_Problem details_.
The full set of entries, reproduced exactly, is the expected answer.

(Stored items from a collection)

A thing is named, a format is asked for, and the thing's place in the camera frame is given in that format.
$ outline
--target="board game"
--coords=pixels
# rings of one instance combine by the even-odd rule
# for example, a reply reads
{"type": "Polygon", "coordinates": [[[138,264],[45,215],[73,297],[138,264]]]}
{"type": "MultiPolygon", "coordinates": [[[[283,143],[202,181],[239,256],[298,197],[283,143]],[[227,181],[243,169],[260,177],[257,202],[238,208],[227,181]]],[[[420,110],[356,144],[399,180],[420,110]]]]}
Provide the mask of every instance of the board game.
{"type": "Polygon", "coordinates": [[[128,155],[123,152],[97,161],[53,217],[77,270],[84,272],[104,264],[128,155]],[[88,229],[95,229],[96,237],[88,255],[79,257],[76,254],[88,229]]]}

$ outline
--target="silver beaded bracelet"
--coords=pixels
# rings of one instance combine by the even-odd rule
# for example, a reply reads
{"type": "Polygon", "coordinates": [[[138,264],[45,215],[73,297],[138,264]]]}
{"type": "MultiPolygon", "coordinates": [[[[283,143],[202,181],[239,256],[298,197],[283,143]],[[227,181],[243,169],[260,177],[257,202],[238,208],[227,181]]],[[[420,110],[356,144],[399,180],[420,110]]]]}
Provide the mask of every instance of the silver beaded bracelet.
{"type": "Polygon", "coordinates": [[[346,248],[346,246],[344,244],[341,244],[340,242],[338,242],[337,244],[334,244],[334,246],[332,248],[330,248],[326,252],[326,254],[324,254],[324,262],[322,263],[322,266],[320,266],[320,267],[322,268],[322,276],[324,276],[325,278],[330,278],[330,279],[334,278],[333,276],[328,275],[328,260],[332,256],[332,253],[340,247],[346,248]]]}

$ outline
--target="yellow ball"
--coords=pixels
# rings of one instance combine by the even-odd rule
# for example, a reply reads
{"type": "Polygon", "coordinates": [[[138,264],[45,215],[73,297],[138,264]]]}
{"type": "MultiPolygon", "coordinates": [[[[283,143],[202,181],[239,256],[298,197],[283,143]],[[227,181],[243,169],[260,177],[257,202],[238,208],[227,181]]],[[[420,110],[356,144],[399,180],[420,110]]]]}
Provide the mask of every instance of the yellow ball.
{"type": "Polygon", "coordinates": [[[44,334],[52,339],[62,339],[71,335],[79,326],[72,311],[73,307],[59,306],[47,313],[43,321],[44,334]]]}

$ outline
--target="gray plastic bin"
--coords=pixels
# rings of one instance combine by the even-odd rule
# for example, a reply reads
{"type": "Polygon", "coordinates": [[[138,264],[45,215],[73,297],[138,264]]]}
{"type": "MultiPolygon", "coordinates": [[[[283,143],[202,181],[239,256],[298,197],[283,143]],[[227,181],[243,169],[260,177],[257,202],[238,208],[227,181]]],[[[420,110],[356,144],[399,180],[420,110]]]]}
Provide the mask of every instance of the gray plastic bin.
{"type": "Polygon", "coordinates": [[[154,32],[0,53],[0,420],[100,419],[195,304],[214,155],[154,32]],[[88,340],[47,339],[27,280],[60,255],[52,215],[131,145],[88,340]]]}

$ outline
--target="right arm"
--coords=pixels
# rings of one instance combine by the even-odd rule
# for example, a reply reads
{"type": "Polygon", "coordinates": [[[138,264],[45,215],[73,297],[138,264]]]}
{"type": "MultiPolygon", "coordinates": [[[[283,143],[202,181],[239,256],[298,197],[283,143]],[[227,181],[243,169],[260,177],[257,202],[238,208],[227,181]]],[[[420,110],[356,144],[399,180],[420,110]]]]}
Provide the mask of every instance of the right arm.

_Completed exercise_.
A thing is named, a format is asked for, and the thing's place in the camera frame is given in that format.
$ outline
--target="board game"
--coords=pixels
# rings of one instance combine by the even-odd rule
# for example, a reply reads
{"type": "Polygon", "coordinates": [[[138,264],[45,215],[73,297],[138,264]]]}
{"type": "MultiPolygon", "coordinates": [[[[283,143],[202,181],[239,256],[298,197],[283,143]],[[227,181],[243,169],[260,177],[257,202],[238,208],[227,181]]],[[[420,110],[356,144],[399,180],[420,110]]]]}
Provide the mask of every instance of the board game.
{"type": "Polygon", "coordinates": [[[128,155],[123,152],[97,161],[53,217],[77,270],[84,272],[104,264],[128,155]],[[88,229],[95,229],[96,237],[88,255],[79,257],[76,254],[88,229]]]}

$ outline
--target="silver beaded bracelet"
--coords=pixels
# rings of one instance combine by the even-odd rule
# for example, a reply reads
{"type": "Polygon", "coordinates": [[[138,264],[45,215],[73,297],[138,264]]]}
{"type": "MultiPolygon", "coordinates": [[[[283,143],[202,181],[239,256],[298,197],[283,143]],[[227,181],[243,169],[260,177],[257,202],[238,208],[227,181]]],[[[420,110],[356,144],[399,180],[420,110]]]]}
Provide the mask of every instance of the silver beaded bracelet.
{"type": "Polygon", "coordinates": [[[346,248],[346,246],[344,244],[341,244],[340,242],[338,242],[337,244],[334,244],[334,246],[332,248],[330,248],[326,252],[326,254],[324,254],[324,262],[322,263],[322,266],[320,266],[320,267],[322,268],[322,276],[324,276],[325,278],[330,278],[330,279],[334,278],[333,276],[328,275],[328,260],[332,256],[332,253],[340,247],[346,248]]]}

$ outline
--target="yellow ball"
--coords=pixels
# rings of one instance combine by the even-odd rule
# for example, a reply reads
{"type": "Polygon", "coordinates": [[[138,264],[45,215],[73,297],[138,264]]]}
{"type": "MultiPolygon", "coordinates": [[[[283,143],[202,181],[239,256],[298,197],[283,143]],[[227,181],[243,169],[260,177],[257,202],[238,208],[227,181]]],[[[420,110],[356,144],[399,180],[420,110]]]]}
Provide the mask of every instance of the yellow ball.
{"type": "Polygon", "coordinates": [[[44,334],[52,339],[62,339],[71,335],[79,326],[72,311],[73,307],[59,306],[47,313],[43,321],[44,334]]]}

$ outline
--target="gray plastic bin"
--coords=pixels
# rings of one instance combine by the even-odd rule
# for example, a reply reads
{"type": "Polygon", "coordinates": [[[138,264],[45,215],[73,297],[138,264]]]}
{"type": "MultiPolygon", "coordinates": [[[[283,143],[202,181],[239,256],[298,197],[283,143]],[[227,181],[243,169],[260,177],[257,202],[238,208],[227,181]]],[[[420,110],[356,144],[399,180],[420,110]]]]}
Provide the mask of every instance of the gray plastic bin.
{"type": "Polygon", "coordinates": [[[154,32],[0,53],[0,420],[100,419],[195,304],[214,155],[154,32]],[[88,340],[47,339],[27,280],[60,255],[52,215],[131,145],[88,340]]]}

$ outline
--target="right arm"
--coords=pixels
# rings of one instance combine by the even-odd rule
# for example, a reply reads
{"type": "Polygon", "coordinates": [[[138,264],[45,215],[73,297],[138,264]]]}
{"type": "MultiPolygon", "coordinates": [[[[283,143],[202,181],[239,256],[298,197],[283,143]],[[227,181],[243,169],[260,177],[257,202],[238,208],[227,181]]],[[[420,110],[356,144],[399,180],[420,110]]]]}
Provide the mask of every instance of the right arm.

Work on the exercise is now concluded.